It turns out that all violations of SC on the x86 have one thing in common–a triangular data race. This is a triangular pattern (We have two of those in our example.):

P1 P2 Comment
mov [x], 1 Preceding store
No lock or fence
mov eax, [y] mov [y], 1 The race between a load and a store

More generally, a triangular data race occurs between a load action on one processor and a store action on another if the load is preceded by some other store. In the case above we have a race on y, and what makes it triangular is the odd store to x. The key is that this store may still sit in the write buffer when the racing load is made. If, on the other hand, there is any fence or LOCK/UNLOCK between the odd store and the racing load, we are fine, the race is not triangular.

What’s amazing is that it can be proven that any x86 program that doesn’t contain triangular data races is sequentially consistent. (For a formal definition of a triangular data race and a proof of the theorem, see Owen.) Armed with this knowledge, let’s revisit the spinlock example.

Spinlock and Triangular Races

The Linux ticketed spinlock is an elaboration on a basic spinlock. Here’s the (more readable) Intel assembly code for that simplified spinlock. There is a variable, lck, on which to spin, and its initial value is 1, corresponding to the lock being unclaimed. The address of lck is stored in eax.

Label Instruction Comment
acquire: lock dec [eax] atomic {
tmp = [lck] – 1
[lck] = tmp
flag = (tmp >= 0)
flush local write buffer }
jns enter if (flag) goto enter
spin: cmp [eax], 0 flag = ([lck] <= 0)
jle spin if (flag) goto spin
jmp acquire goto acquire
enter: the critical section starts here

To acquire the lock, we first atomically decrement lck. If the lock was free, the decremented value should be non-negative (actually, zero). If it isn’t, we start spinning, waiting for lck to become positive, and then try to acquire it again.

To release the lock, we set lck back to 1:

release: mov eax, 1 [lck] = 1

Notice that the load part of the instruction cmp [eax],0 is in a data race with mov eax,1. This is the race that is detected by Jinx.

But does this race break sequential consistency?
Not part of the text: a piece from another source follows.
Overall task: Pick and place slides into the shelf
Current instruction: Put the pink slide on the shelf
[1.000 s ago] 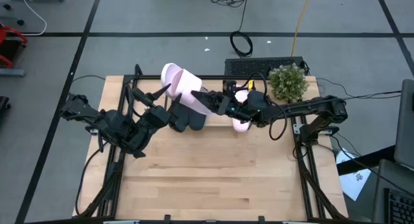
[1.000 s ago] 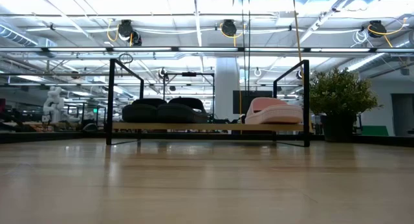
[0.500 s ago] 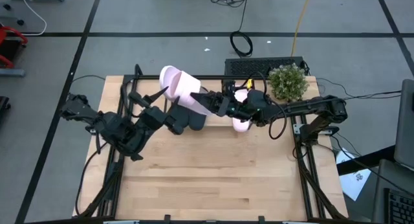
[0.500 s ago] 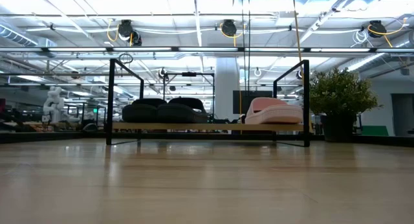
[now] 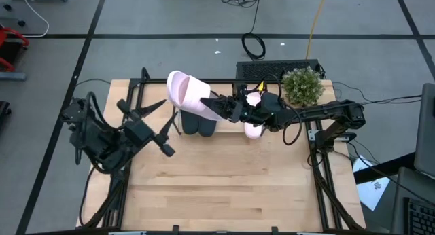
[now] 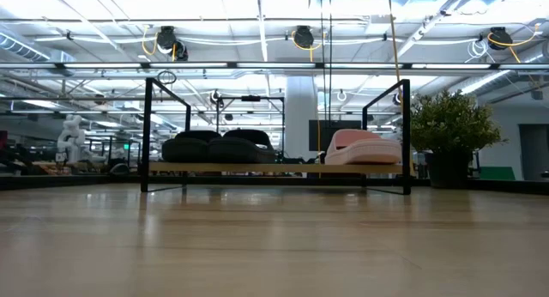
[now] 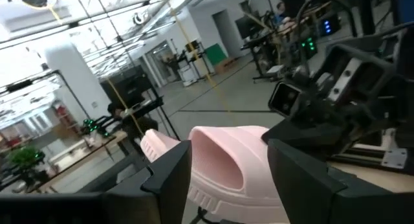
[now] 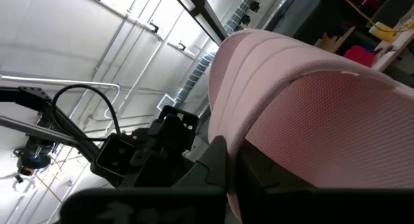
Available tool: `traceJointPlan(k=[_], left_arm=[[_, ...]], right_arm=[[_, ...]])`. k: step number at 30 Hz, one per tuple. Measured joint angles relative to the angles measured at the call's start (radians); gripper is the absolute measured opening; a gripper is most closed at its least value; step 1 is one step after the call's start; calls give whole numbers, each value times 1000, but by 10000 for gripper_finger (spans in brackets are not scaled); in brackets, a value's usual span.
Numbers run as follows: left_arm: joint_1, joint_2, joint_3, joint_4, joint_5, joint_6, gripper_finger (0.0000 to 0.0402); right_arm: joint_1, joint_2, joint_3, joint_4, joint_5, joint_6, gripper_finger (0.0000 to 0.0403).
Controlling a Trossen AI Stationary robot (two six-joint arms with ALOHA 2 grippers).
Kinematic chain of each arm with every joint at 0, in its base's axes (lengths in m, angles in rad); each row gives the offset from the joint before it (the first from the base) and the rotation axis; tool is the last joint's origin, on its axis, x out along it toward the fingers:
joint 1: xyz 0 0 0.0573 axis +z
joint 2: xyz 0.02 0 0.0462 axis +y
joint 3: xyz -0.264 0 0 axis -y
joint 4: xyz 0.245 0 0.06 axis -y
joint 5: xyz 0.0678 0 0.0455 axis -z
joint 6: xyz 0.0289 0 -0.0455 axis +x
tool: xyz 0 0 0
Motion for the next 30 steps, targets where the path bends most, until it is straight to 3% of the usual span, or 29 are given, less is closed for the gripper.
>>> traceJointPlan(k=[7,12,17,20,25,30], left_arm=[[-15,1,7,-117,45,-112,211],[-34,2,60,-237,326,-210,211],[31,1,225,-467,477,-347,211],[86,1,348,-710,549,-498,211],[195,2,530,-1193,801,-938,211],[252,9,544,-1385,890,-1189,211]], right_arm=[[0,0,0,-3,0,-1,0],[0,0,0,-23,1,-8,0],[0,0,0,-34,1,-8,0],[0,0,0,-34,2,-27,0],[0,0,0,-34,2,-31,0],[0,0,0,-56,0,-56,0]])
In order to break SC, the race would have to be triangular, which means that the racing load would have to be preceded by some other store that’s not flushed. But the last store before entering the spin loop is part of the LOCK’d instruction, lock dec [eax], which flushes the write buffer. Since there is no triangular race, the spinlock is indeed sequentially consistent.

Conclusion

It’s eye opening to realize how much wiggle room there is in the definition of data race. We have the informal definition: Two simultaneous accesses to the same memory location, one of them being a write. Except that now we have to define “simultaneous,” which is a bit tricky. Simultaneity is characterized by lack of ordering–two events are simultaneous if it’s impossible to tell which came before the other.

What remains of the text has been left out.